> **What to produce**: Search the data for the string "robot" and copy each line in which it appears.

Collected data
====================

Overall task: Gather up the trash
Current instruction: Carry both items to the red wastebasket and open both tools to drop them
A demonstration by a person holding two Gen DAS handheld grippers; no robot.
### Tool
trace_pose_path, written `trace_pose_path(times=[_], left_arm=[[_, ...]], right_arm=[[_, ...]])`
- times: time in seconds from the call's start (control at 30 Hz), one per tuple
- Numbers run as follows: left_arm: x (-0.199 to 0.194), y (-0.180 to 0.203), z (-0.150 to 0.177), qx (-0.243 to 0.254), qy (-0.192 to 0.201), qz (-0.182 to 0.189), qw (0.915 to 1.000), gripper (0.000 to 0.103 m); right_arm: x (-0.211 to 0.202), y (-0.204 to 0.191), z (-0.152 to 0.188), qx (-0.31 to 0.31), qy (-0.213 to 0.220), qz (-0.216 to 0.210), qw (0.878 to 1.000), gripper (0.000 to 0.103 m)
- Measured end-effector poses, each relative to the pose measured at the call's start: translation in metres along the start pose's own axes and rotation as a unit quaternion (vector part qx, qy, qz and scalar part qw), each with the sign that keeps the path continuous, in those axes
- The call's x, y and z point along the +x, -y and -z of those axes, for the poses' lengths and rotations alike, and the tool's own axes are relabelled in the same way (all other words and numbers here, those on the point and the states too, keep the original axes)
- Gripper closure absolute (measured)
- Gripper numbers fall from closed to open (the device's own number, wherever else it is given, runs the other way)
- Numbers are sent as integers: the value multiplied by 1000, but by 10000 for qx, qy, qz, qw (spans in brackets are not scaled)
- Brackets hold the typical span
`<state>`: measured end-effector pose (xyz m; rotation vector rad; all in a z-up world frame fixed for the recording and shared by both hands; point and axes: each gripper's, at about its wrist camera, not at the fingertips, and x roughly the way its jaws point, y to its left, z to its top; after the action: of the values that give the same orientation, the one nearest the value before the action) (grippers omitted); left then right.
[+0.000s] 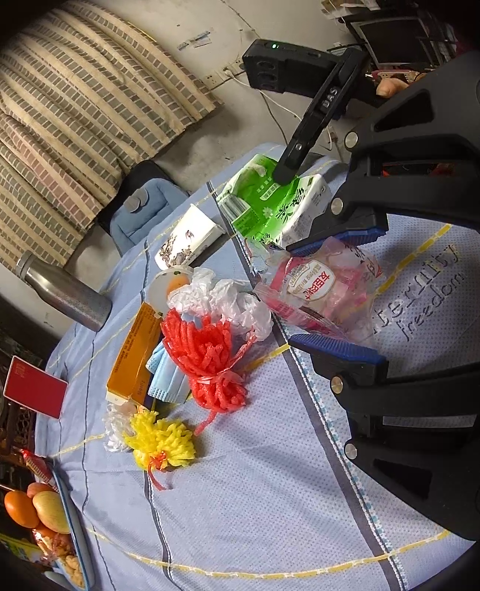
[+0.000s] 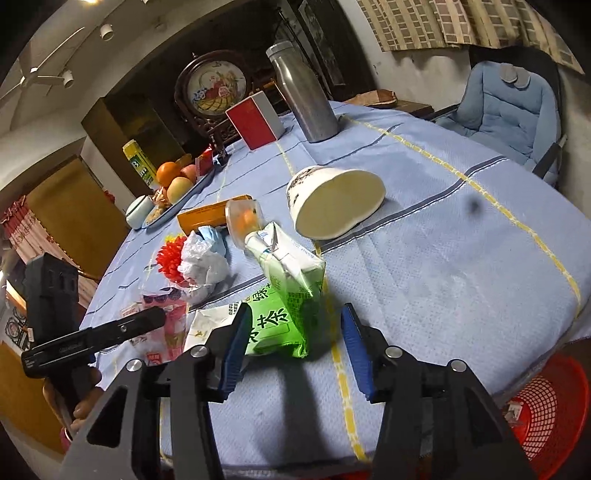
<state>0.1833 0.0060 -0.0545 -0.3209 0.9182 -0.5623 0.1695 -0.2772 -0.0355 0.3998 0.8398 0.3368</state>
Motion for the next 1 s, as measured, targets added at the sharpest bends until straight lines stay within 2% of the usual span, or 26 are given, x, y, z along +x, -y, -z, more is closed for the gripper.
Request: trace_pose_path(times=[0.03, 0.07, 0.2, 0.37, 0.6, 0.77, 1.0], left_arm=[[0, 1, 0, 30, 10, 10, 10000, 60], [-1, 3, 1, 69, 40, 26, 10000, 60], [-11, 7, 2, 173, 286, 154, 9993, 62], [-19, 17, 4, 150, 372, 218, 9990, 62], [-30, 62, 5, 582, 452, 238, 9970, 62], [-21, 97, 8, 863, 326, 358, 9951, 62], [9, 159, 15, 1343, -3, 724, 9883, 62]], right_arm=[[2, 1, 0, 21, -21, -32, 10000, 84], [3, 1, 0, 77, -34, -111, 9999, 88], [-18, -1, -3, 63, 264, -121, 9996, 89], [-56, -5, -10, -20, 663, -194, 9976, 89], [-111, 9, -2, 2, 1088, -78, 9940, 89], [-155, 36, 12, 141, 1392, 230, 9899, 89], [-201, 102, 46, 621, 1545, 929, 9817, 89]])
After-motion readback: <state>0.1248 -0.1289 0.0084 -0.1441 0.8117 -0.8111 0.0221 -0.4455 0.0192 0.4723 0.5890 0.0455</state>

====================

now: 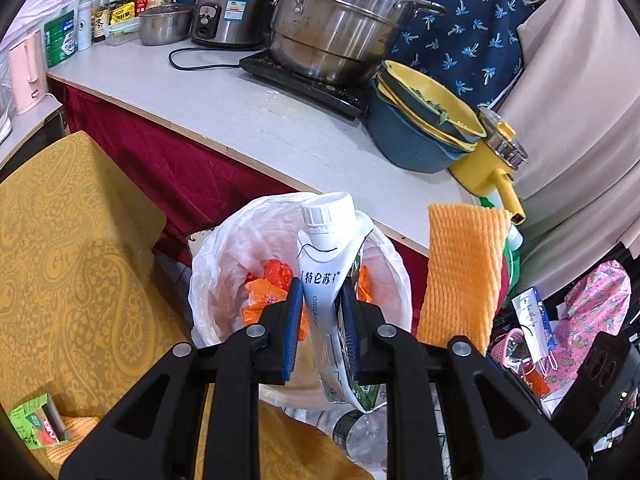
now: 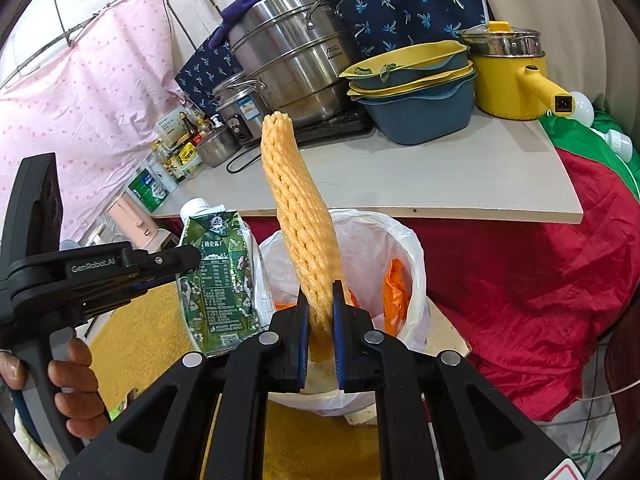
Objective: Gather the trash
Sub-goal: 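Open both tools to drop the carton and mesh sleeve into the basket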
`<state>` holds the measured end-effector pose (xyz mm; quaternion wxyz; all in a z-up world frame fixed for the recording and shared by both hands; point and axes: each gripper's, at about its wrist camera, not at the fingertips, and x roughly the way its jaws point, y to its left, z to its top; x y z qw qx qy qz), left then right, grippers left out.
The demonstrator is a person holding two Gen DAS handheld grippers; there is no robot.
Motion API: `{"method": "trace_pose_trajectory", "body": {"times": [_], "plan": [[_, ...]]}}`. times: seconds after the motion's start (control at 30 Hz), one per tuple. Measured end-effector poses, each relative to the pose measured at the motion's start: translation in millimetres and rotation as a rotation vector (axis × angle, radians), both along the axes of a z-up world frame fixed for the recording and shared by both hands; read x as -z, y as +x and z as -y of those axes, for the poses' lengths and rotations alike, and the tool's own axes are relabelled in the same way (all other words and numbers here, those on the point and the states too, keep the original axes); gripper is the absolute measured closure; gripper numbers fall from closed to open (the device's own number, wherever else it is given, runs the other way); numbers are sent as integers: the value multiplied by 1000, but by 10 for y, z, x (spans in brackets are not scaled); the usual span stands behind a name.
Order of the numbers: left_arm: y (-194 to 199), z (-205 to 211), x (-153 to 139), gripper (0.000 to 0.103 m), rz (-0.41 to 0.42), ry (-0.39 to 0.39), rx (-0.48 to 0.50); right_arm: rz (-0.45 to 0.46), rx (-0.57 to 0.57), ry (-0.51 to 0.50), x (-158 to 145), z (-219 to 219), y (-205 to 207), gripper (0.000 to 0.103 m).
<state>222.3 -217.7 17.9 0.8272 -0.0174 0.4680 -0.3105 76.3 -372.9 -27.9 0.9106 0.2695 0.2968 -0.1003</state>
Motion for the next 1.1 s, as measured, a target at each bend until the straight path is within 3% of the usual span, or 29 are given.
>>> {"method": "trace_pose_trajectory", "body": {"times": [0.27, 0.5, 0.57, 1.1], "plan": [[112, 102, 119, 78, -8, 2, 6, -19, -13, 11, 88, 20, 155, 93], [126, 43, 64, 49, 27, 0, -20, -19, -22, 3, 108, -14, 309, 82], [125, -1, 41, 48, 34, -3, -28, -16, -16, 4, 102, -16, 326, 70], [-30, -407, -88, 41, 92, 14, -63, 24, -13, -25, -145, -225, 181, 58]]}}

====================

> **Result of the task**:
A demonstration by a person holding two Gen DAS handheld grippers; no robot.
The demonstrator is a person holding two Gen DAS handheld grippers; there is no robot.

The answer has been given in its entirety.